Council discusses hiring third party for audit

WAILUKU – Maui County Auditor Lance Taguchi probably won’t know until January if his office will be able to commit to an audit over the county administration’s handling of the Old Wailuku Post Office demolition.

On Wednesday, Taguchi told the council’s Committee on Policy and Intergovernmental Affairs that he is still trying to set up his office after assuming the position in July. He needs to work on procedures for his office and audits, as well as hire more personnel.

So far, Taguchi has hired former council Budget and Finance Committee analyst Scott Kaneshina to be a senior analyst for the office. But Taguchi is trying to secure another analyst.

“I understand the urgency for this matter; on the same token I must do a credible job in the audit,” Taguchi told the committee of his need for more time.

Taguchi said he will be able to give the committee an answer on his ability to do an audit by early January because that is when he expects to lay out his audit plans. He added that he still needed to speak with the community, county administration and employees to see what other possible audits could be out there for his office.

Taguchi spoke to the committee as it took up his Sept. 6 written response to the committee’s request to conduct an audit over the administration’s possible mishandling of funds used to demolish the Old Wailuku Post Office earlier this year.

His letter also said he was delayed in committing to doing specific audits because his office was being established.

After hearing Taguchi’s comments, some council members suggested hiring a third-party auditor through the county auditor’s office or even hiring an outside auditor.

Taguchi said he could see some difficulty in using third-party auditors because they may not have the subpoena power to obtain certain documents and information if the people being audited were reluctant to give out information.

When asked about a third-party’s subpoena powers, First Deputy Corporation Counsel Ed Kushi Jr. said that subpoena powers lie with government bodies, including the County Council and the courts. The Maui County Charter also gives the auditor subpoena powers, but those cannot be assigned to a third party.

Committee Vice Chairman Don Couch asked Taguchi how much a third-party audit could cost.

Taguchi said an audit in this matter could range from $80,000 to $100,000.

But he admitted: “That’s just a guess on my part.”

Council Chairwoman Gladys Baisa expressed some urgency to move the investigation along.

“Already it has been dragging (along) for six months. We would like to close the year and start new. I think we need to look at an alternative (to the county auditor’s audit). I don’t know what that is,” Baisa said.

She added that she would wait for Committee Chairman Riki Hokama’s recommendation on the matter.

Hokama said that Wednesday’s meeting was to see the progress of the county auditor and follow up with him on his letter.

He added that if the council were to hire a third-party auditor, parameters would also need to be set up, which are the same procedures Taguchi is working on.

Hokama said he has scheduled another committee meeting for Monday at 9 a.m. in Council Chambers to discuss how the committee can move forward with its investigation. He also plans to share a complete timeline of events leading to the demolition of the Old Wailuku Post Office.
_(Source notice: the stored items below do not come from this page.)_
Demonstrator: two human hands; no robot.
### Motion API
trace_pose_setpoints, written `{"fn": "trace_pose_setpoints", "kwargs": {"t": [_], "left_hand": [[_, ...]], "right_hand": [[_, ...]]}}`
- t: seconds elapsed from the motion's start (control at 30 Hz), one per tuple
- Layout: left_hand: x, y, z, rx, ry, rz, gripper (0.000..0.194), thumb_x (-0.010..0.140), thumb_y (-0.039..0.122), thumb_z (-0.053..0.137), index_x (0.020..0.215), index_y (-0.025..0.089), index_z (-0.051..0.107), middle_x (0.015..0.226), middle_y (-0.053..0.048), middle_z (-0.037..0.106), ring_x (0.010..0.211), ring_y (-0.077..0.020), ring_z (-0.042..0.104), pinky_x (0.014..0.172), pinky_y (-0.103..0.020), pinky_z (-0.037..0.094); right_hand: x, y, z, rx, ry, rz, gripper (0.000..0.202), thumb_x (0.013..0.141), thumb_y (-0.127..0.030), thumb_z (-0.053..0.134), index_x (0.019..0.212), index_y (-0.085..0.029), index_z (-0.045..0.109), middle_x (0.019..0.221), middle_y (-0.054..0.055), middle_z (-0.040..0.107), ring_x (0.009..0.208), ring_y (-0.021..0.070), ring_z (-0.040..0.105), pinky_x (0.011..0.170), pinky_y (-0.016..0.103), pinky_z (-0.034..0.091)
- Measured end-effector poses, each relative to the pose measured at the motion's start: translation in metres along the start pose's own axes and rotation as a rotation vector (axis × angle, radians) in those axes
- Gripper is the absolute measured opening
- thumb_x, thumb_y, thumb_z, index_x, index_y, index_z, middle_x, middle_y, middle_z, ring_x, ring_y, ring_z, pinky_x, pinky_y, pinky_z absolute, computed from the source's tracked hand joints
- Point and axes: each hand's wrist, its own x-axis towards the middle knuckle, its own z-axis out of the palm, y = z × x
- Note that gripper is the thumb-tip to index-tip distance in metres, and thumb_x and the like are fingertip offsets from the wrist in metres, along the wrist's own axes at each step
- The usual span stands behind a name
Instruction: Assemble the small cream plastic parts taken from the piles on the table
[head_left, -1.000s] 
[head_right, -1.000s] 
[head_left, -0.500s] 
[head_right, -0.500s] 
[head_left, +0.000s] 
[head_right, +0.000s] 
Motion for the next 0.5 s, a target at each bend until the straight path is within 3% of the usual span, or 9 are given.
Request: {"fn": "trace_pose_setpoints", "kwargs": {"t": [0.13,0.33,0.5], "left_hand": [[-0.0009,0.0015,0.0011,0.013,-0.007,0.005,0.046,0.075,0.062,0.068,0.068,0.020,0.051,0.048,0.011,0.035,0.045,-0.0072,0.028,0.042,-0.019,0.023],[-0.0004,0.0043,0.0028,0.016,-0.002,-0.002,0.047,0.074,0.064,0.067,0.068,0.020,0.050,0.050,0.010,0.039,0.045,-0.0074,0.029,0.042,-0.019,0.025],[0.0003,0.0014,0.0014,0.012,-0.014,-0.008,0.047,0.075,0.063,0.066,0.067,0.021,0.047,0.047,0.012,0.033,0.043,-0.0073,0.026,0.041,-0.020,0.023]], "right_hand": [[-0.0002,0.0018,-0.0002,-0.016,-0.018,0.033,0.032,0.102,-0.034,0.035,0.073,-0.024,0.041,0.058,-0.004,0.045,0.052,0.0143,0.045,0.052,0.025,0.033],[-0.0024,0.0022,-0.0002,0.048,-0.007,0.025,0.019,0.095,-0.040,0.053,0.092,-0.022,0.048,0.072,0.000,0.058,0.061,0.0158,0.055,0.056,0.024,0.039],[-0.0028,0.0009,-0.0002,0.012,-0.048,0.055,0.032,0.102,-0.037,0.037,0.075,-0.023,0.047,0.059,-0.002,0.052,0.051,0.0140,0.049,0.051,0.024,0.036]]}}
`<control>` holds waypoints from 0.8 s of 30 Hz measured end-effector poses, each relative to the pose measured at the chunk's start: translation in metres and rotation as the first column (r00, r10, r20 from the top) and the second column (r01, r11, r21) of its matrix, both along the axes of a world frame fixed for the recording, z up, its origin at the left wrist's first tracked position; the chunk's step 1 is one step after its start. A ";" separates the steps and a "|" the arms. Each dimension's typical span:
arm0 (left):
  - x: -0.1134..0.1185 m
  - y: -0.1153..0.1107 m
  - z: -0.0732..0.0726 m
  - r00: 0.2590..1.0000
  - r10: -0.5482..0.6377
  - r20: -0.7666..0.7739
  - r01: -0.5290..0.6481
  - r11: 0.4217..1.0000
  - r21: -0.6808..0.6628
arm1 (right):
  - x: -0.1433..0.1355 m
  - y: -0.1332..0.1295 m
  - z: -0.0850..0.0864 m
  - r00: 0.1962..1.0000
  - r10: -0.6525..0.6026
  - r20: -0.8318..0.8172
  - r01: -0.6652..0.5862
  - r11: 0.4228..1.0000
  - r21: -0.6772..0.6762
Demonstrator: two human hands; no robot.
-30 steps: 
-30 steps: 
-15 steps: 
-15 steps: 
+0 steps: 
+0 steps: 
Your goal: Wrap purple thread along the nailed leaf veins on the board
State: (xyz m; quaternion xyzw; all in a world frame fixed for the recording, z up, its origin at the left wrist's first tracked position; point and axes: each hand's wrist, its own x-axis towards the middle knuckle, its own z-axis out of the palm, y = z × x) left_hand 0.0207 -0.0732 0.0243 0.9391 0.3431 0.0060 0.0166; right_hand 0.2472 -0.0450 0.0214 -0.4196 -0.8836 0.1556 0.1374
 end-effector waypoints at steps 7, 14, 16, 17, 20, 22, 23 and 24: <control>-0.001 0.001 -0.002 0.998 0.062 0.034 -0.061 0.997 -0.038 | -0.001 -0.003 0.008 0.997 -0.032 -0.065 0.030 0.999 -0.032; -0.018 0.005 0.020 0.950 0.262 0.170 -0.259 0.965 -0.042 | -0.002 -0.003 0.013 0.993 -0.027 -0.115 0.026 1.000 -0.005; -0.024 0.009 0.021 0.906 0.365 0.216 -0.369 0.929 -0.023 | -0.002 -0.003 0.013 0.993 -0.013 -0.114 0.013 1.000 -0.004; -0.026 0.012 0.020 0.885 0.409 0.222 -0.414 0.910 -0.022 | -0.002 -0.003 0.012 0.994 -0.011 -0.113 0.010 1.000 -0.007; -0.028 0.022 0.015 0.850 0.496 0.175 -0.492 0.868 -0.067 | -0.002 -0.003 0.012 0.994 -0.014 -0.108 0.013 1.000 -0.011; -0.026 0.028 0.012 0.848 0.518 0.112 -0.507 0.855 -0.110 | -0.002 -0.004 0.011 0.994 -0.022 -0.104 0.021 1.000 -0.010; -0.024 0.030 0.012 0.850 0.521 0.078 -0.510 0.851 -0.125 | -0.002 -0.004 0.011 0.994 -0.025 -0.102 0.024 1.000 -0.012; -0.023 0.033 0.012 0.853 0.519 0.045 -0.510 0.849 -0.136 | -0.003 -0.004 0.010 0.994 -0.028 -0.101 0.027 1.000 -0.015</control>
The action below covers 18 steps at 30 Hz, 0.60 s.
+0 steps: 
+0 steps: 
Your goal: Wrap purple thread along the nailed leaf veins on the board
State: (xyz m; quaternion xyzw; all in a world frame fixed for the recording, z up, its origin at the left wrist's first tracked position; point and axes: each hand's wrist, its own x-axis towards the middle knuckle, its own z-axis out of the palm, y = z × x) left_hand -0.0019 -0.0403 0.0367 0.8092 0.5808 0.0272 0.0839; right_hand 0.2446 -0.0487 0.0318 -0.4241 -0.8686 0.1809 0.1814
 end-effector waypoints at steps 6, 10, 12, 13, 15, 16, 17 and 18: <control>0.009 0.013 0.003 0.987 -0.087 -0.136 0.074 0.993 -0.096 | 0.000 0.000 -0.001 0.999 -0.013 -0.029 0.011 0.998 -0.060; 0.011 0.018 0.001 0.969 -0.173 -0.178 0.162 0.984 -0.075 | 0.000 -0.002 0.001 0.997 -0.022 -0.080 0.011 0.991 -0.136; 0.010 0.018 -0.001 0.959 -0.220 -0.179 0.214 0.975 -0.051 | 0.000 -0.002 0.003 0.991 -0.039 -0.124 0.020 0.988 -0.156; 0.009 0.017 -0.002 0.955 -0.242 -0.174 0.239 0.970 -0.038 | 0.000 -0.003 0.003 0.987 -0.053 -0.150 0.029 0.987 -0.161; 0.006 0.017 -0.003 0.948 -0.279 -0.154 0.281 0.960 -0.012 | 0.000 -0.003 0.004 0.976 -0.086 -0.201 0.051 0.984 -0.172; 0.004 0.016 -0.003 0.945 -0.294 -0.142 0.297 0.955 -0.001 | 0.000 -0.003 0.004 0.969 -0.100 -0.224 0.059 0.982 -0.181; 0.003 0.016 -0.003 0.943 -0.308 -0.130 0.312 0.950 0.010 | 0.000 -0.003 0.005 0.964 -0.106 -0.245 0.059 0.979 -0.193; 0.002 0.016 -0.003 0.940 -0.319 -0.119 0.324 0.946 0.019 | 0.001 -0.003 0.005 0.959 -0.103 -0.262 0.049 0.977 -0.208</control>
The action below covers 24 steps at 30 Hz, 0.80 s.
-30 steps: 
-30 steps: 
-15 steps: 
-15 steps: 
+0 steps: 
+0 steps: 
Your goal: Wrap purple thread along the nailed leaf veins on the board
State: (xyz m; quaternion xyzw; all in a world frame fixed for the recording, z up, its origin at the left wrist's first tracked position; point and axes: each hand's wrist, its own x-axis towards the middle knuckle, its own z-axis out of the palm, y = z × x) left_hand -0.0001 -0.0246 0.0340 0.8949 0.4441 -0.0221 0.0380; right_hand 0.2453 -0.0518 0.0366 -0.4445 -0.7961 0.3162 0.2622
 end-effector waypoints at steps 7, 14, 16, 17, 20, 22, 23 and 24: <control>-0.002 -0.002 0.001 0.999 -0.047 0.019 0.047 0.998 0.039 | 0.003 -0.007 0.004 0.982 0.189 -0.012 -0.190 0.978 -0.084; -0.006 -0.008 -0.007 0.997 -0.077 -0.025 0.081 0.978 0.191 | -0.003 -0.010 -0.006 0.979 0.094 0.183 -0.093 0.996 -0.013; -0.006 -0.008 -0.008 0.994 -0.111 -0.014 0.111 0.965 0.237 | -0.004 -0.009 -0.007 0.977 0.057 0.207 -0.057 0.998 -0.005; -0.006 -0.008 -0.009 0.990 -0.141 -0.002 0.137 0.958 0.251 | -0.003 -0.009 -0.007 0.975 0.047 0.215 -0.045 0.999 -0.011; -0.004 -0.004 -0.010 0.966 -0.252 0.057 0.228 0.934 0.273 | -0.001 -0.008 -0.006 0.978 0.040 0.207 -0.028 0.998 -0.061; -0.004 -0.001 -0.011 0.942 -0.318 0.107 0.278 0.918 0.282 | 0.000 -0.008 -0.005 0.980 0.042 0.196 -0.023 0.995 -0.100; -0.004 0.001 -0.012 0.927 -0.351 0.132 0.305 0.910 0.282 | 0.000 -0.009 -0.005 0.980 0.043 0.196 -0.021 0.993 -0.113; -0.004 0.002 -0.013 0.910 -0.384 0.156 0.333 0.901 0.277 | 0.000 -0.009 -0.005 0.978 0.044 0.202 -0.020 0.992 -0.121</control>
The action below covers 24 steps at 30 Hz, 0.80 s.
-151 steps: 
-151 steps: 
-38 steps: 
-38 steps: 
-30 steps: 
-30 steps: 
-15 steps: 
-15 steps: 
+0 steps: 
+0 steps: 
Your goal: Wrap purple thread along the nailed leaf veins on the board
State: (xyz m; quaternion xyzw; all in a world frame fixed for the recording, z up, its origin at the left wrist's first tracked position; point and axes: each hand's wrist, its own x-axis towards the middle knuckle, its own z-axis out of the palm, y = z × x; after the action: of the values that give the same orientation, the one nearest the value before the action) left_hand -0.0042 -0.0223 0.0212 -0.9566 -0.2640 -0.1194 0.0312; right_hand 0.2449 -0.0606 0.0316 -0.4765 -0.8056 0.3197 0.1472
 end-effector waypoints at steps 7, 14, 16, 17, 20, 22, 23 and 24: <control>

He is also scheduled to share a status report on the committee’s progress in the investigation. He intends to send the report to the full council, he said.

The council’s policy committee has taken up the investigation into Mayor Alan Arakawa’s administration using funds that council members say were marked for “rehabilitation” of the old building. Instead, the money was used to demolish it and plan for a new Maui County campus, which included a new building at the post office site.

Now, the empty lot on the corner of Wells and High streets is being used for county employee parking.

Arakawa and his administration have apologized for the matter and said they should have gone before the council for a budget amendment before demolishing the building.

The administration said the demolition project was no secret. Information on the demolition plans had been announced publicly and shared with council members individually.